*** Records shown ***

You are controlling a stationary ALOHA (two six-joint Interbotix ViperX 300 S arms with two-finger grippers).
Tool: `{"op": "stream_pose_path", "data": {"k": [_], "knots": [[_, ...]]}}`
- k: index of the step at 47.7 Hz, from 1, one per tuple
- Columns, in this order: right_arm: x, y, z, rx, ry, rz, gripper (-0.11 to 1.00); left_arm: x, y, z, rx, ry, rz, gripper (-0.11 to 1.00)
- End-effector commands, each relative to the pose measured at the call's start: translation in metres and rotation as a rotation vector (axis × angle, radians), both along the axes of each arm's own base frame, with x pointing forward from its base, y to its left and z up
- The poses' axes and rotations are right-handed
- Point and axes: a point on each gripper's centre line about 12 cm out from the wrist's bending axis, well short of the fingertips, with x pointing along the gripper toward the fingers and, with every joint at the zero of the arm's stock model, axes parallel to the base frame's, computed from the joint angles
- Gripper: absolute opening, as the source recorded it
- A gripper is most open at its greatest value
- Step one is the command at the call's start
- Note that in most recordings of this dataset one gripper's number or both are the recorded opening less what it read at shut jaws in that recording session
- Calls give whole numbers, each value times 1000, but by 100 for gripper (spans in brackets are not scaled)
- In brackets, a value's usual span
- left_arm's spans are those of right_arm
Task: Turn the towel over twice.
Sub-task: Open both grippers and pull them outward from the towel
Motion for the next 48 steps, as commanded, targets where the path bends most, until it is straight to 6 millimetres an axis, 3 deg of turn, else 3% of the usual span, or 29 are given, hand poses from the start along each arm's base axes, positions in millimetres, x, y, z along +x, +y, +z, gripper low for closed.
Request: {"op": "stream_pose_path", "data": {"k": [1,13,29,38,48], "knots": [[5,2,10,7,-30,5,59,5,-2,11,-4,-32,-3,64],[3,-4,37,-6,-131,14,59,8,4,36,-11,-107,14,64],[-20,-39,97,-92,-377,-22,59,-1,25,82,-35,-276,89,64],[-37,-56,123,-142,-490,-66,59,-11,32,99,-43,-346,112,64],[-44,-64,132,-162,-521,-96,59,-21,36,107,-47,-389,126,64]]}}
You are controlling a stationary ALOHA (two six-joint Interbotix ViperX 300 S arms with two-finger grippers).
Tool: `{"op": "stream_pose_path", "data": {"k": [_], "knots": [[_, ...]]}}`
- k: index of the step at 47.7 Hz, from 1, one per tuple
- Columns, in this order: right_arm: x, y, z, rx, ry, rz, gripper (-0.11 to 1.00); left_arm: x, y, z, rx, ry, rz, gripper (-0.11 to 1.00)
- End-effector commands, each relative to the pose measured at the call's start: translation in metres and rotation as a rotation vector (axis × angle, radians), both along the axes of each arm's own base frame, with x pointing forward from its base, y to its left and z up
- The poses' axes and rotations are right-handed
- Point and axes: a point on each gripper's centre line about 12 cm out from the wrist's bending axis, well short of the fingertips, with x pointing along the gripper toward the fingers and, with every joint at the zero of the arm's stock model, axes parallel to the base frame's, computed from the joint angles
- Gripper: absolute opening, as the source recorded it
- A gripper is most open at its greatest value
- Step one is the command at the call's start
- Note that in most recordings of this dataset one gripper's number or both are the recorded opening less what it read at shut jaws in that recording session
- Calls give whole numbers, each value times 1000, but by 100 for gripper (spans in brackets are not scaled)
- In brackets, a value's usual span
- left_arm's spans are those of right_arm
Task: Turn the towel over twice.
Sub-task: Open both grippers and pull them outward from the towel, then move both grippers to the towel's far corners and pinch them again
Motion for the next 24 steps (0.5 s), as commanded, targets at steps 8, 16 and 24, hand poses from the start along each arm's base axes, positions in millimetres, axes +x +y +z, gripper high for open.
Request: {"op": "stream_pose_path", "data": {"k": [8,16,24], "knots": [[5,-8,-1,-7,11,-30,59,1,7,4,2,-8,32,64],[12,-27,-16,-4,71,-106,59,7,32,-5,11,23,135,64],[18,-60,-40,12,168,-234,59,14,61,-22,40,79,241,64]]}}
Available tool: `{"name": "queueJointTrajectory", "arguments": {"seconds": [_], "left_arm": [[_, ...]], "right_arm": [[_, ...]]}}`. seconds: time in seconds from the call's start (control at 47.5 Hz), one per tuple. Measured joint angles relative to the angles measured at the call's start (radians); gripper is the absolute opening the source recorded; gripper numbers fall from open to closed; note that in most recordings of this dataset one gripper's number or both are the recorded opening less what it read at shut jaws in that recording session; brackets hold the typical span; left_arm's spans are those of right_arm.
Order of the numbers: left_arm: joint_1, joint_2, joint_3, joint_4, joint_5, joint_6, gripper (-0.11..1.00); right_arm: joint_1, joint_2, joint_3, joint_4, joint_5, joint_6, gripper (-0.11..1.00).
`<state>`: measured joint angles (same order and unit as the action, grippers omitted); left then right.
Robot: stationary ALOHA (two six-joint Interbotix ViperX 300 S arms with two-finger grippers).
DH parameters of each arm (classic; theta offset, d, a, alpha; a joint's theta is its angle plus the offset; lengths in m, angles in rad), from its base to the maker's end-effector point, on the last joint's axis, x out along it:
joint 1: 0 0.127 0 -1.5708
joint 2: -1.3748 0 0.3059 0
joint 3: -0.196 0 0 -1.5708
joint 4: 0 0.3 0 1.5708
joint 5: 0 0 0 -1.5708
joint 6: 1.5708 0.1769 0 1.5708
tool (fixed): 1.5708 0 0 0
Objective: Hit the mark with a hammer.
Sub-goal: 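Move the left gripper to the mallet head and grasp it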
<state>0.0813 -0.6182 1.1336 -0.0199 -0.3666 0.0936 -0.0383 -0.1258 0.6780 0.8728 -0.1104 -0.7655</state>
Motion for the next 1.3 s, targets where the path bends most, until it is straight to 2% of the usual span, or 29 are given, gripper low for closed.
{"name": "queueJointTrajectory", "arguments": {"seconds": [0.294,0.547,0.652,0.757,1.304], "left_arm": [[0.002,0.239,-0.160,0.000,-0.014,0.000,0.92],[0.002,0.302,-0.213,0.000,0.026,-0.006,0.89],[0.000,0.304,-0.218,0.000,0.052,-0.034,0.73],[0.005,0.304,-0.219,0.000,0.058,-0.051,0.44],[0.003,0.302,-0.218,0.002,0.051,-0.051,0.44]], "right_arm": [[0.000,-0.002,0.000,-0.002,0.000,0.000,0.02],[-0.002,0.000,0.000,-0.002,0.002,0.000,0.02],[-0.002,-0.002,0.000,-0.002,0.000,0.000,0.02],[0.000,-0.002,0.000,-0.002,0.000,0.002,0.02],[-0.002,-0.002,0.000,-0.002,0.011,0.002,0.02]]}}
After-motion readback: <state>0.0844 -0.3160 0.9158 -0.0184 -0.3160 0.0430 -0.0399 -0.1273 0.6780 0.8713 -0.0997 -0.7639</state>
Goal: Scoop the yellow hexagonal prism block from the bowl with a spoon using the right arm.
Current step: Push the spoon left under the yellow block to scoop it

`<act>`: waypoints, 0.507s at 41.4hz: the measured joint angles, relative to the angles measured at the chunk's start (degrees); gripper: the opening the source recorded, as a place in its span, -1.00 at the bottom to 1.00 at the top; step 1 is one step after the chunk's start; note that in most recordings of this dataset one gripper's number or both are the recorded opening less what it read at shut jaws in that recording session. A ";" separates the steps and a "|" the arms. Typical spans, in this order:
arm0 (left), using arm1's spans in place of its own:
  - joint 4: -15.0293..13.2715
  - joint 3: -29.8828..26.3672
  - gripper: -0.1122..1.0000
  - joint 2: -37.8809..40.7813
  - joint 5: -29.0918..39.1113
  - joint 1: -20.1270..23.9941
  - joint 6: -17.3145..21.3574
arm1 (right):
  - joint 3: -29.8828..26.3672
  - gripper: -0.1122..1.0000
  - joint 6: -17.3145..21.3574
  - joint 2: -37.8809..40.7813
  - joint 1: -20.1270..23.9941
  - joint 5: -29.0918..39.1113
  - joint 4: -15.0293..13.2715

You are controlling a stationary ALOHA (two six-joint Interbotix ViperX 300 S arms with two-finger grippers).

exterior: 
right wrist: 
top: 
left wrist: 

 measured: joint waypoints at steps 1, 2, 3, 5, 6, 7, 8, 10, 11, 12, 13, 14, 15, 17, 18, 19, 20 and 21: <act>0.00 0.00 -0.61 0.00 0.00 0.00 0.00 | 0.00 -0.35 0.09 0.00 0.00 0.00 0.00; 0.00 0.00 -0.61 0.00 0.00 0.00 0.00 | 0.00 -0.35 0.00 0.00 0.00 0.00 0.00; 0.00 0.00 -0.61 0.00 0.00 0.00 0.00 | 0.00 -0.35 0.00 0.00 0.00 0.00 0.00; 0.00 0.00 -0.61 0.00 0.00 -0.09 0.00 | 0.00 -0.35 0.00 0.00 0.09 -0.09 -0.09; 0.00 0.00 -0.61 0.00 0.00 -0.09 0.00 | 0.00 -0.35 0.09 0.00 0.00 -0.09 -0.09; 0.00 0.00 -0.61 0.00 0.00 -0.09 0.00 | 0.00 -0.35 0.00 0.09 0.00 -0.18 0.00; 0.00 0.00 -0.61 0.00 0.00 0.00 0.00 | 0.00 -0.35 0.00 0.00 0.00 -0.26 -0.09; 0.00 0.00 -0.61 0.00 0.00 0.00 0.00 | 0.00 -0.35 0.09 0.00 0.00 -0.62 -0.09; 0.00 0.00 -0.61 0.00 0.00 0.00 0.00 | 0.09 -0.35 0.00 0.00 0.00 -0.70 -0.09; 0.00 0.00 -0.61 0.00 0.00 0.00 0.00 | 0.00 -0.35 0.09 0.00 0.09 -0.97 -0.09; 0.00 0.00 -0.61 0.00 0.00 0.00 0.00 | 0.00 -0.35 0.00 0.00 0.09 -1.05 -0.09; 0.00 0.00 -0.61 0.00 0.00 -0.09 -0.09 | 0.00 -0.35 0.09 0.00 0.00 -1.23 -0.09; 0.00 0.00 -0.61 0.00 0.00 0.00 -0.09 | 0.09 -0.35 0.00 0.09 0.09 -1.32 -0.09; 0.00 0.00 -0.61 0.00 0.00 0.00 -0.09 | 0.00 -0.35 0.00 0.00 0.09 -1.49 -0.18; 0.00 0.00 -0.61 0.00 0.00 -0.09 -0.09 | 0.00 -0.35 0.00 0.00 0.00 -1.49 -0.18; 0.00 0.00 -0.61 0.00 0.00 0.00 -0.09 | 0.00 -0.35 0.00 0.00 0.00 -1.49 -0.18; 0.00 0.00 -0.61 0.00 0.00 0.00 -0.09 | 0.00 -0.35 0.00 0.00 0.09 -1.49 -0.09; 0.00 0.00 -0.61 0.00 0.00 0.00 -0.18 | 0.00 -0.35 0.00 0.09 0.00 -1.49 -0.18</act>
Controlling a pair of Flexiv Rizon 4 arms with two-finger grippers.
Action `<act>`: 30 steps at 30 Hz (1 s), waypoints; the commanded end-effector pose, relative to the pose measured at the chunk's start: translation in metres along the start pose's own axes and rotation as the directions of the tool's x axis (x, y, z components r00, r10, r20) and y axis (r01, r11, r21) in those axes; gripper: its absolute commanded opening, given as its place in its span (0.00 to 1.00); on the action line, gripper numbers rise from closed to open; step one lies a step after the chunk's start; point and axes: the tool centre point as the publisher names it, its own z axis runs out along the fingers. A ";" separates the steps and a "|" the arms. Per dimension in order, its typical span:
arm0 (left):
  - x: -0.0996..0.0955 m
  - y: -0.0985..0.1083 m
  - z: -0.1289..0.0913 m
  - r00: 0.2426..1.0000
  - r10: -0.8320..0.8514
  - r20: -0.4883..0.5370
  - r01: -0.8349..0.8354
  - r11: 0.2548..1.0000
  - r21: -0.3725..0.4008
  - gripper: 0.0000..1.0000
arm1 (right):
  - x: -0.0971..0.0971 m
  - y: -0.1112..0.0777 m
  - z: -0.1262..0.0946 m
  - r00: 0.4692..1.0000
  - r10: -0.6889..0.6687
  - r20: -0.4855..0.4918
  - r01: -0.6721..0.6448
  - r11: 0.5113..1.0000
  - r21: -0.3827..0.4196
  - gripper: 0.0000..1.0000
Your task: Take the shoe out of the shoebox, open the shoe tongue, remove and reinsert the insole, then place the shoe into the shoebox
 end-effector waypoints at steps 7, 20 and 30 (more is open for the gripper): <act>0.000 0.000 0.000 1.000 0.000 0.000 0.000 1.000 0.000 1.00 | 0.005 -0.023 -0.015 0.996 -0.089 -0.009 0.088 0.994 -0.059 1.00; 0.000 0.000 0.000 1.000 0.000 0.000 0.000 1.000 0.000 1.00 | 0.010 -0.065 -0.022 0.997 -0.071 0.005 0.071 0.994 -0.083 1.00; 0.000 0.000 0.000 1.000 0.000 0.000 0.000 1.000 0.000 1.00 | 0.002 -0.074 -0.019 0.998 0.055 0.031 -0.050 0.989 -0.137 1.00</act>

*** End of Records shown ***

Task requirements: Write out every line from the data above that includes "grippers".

Result for this exercise:
You are controlling a stationary ALOHA (two six-joint Interbotix ViperX 300 S arms with two-finger grippers).
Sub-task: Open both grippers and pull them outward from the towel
You are controlling a stationary ALOHA (two six-joint Interbotix ViperX 300 S arms with two-finger grippers).
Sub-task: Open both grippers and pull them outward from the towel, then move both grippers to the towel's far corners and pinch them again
`<state>`: measured joint angles (same order and unit as the action, grippers omitted); left then right.
Robot: stationary ALOHA (two six-joint Interbotix ViperX 300 S arms with two-finger grippers).
You are controlling a stationary ALOHA (two six-joint Interbotix ViperX 300 S arms with two-finger grippers).
Controlling a pair of Flexiv Rizon 4 arms with two-finger grippers.

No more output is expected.